そして、財政規律を取り戻す為の政策として、公共投資や社会保障削減、各種保険料値上げや自己負担増、などといった「緊縮財政策」が重視されていきました。これはこれで無意味ではありませんが、一方では経済政策というか現実の経済運営という点においては、問題があった可能性があります。特に雇用問題ということに対しては非常に大きなマイナスを生みました。格差拡大と言われる所以ですね。財政的には中立よりも削減方向に進んだので、物価に対しては下落圧力として作用したでしょう。そして、政府が行った最大の下落要因は内閣府のペーパーなどでも言及されているように、「規制緩和要因」です。これらの施策が物価に対しては相当の下押し要因として作用したのですね。よく例に挙げられるのが、タクシー料金ですね。他にも、それまで勝ち続けてきた通信業界なども規制緩和路線によって料金値下げ圧力が強まりました。また、社会保障関係の削減も同じくデフレ圧力として作用することとなり、医療・介護や年金の下落というものがデフレを助長しました。


これらの政策が全て悪いということではありませんが、財政的な中立を図る努力は必要であったでしょう。それは創業や雇用創出などを強力に行う必要があった、ということです。社会保障政策面でも下支えが必要であったのです(OECDだったか、世銀だったかは、中国のデフレについて社会保障分野の不足を挙げていたように思う)。公的な施策によって、かなりのインパクトを持ってデフレを推進してしまうのであれば、それを緩和する施策も同時に行う必要があった、ということです。何故デフレ期待が中々払拭出来なかったのか、というと、こうした下落要因を政策によって生み出してしまい、その不安を打ち消すような強力な施策というものがなかったからですね。
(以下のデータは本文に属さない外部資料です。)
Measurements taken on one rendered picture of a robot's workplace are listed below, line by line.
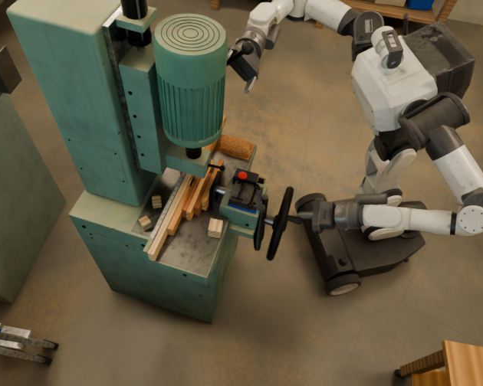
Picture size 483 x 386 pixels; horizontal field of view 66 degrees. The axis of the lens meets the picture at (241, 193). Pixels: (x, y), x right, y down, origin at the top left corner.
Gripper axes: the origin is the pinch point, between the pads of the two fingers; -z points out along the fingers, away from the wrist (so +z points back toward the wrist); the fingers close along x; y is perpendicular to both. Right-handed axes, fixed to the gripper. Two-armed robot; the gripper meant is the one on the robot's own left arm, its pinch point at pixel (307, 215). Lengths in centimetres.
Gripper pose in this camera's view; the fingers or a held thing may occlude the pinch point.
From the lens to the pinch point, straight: 131.4
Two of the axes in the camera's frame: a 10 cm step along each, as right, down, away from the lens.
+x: 1.7, -9.2, 3.5
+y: -4.6, -3.9, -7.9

国債投資への選好というのがどうして起こってしまったか、と言えば、財投からの資金シフトで運用先を失った郵貯や年金資金は国債を買わねばならなかったのと、金融機関の不良債権処理を加速させたことでしょうね。中小企業の恨み節の大合唱となった「貸し剥がし」「貸し渋り」というのも、同じような背景を有していたと言えるでしょう。つまり、諸悪の根源として「デフレの原因は不良債権だ」ということになり、本来的には(資金の)循環不全であったものが、健康部位(=安全資産への逃避、つまりは国債投資)にばかり資金流入を呼び込むという、まさにスティール現象(金融調節の雑感)と同じようなことが起こったのです。循環不全を解消して需要の強い、或いは成長分野に資金流入を図るべきところを、全身的に一気に血管収縮させてしまった(=血管が拡張して血液が滞ってるので、血管を収縮させるとうっ血は減るが、流れる速度が同じ程度なら血流全体も大幅に減る)が為に、虚血部位には血が流れなくなり次々と壊死していったのです。必要部位にも血流が途絶えてしまったのです。これが、不良債権が中々消えなかった(それか、新たに発生させた)理由です。


デフレはこのような経過を辿り、非常に強固なものとなってしまったのですね。


前半では
・低価格輸入品の下落圧力から始まった
・消費税導入後の反動と「97年ショック」の発生
・アジア地域の供給能力の過剰
・日本経済の需要収縮

後半では
・社会保障政策、規制緩和などの「政策デフレ」要因
・財政的な中立を超えた緊縮路線
・それらを打ち消すような政策の失敗(特に雇用政策)
・将来不安・デフレ期待を払拭させる強い決意・アナウンスの不足
・結果的には失望が増強され、株価も下落、期待形成にもマイナスに作用


このようにして現在に至ったのではなかろうか、と思いました。